Montée de la violence dans les quartiers, notamment en région parisienne. Durant la nuit de samedi à ce dimanche, pas moins de vingt-cinq faits de violences urbaines (feux de poubelle et de voiture, agressions et jets de projectiles sur les policiers) ont été relevés en Île-de-France, majoritairement en grande couronne. « Ce sont de très jeunes gens — mineurs ou à peine âgés de 18 ans — qui sont derrière ces actions, décrypte un commissaire de police. Il y a du désœuvrement derrière tout cela. »

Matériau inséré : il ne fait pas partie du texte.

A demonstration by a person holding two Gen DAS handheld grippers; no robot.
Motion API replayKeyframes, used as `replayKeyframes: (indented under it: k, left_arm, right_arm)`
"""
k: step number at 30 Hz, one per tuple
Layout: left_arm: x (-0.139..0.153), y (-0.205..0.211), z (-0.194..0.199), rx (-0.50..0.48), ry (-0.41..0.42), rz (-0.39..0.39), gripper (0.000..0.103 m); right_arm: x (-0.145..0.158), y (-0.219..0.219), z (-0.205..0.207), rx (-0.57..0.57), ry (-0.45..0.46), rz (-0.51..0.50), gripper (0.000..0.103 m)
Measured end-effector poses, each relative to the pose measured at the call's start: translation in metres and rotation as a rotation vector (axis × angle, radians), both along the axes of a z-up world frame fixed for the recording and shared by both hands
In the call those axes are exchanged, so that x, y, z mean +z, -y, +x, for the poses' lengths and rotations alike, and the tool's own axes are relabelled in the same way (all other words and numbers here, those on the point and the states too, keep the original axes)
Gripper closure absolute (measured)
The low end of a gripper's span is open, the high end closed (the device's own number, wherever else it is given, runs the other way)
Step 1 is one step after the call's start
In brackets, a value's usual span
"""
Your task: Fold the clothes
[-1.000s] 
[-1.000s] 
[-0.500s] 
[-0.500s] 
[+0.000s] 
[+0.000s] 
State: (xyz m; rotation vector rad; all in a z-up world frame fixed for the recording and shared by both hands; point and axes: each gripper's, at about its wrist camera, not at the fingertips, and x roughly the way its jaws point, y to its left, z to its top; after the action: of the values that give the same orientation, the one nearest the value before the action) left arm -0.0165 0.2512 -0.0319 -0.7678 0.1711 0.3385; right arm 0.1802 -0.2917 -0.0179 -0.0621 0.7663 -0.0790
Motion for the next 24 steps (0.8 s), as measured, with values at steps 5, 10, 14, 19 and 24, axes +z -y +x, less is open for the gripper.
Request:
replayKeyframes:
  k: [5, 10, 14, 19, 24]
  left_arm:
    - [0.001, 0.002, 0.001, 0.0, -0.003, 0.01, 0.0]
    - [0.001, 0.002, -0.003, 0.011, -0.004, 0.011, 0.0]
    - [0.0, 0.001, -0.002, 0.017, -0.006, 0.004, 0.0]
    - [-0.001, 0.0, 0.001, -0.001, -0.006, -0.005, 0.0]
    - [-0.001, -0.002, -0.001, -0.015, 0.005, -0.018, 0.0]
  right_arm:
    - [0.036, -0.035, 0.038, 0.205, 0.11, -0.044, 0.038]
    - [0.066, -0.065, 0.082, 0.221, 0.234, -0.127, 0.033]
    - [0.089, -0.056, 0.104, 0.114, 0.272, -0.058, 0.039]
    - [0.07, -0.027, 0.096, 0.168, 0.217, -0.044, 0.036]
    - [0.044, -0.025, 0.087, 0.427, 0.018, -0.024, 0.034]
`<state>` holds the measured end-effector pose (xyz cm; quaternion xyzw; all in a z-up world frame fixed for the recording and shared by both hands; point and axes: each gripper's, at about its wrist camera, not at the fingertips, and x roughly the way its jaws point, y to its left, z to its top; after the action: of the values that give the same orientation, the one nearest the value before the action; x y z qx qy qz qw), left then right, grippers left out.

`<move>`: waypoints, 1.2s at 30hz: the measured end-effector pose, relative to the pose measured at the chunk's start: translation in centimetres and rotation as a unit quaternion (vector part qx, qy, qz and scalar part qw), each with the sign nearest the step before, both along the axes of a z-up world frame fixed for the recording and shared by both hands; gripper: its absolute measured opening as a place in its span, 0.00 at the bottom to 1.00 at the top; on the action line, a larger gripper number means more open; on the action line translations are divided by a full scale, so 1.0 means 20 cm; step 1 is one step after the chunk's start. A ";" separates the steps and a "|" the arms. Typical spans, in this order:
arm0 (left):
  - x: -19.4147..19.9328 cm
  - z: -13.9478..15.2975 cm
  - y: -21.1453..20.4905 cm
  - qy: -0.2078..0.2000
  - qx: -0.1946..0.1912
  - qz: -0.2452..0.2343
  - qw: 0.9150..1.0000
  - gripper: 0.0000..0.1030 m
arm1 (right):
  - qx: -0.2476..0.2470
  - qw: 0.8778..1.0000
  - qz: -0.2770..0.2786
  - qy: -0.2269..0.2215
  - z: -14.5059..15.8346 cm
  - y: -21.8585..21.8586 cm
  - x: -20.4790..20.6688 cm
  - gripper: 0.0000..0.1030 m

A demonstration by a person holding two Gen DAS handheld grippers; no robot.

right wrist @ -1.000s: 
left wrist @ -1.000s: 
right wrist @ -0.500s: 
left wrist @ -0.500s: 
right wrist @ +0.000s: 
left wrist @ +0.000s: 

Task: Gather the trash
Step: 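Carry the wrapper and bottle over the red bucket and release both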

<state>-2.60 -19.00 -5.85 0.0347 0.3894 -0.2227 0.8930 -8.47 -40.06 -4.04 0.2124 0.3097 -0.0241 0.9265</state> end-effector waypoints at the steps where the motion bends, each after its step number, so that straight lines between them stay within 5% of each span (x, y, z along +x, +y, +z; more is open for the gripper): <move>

Depuis une semaine, les policiers des Yvelines font face à des violences quasi quotidiennes organisées par des jeunes gens dans les quartiers sensibles avec un point de départ identifié à Ecquevilly le 25 avril. À 15h55, les gendarmes sont intervenus sur des rodéos motorisés. Un garçon de 20 ans a percuté frontalement un véhicule de la gendarmerie arrivant en renfort sur l’intervention. Il a été pris en charge par les secours avec un pronostic vital engagé. La nouvelle, qui s’est propagée via les réseaux sociaux, a fait le tour des quartiers sensibles du département, notamment à Sartrouville, aux Mureaux et à Mantes-la-Jolie, où de nombreux troubles ont éclaté.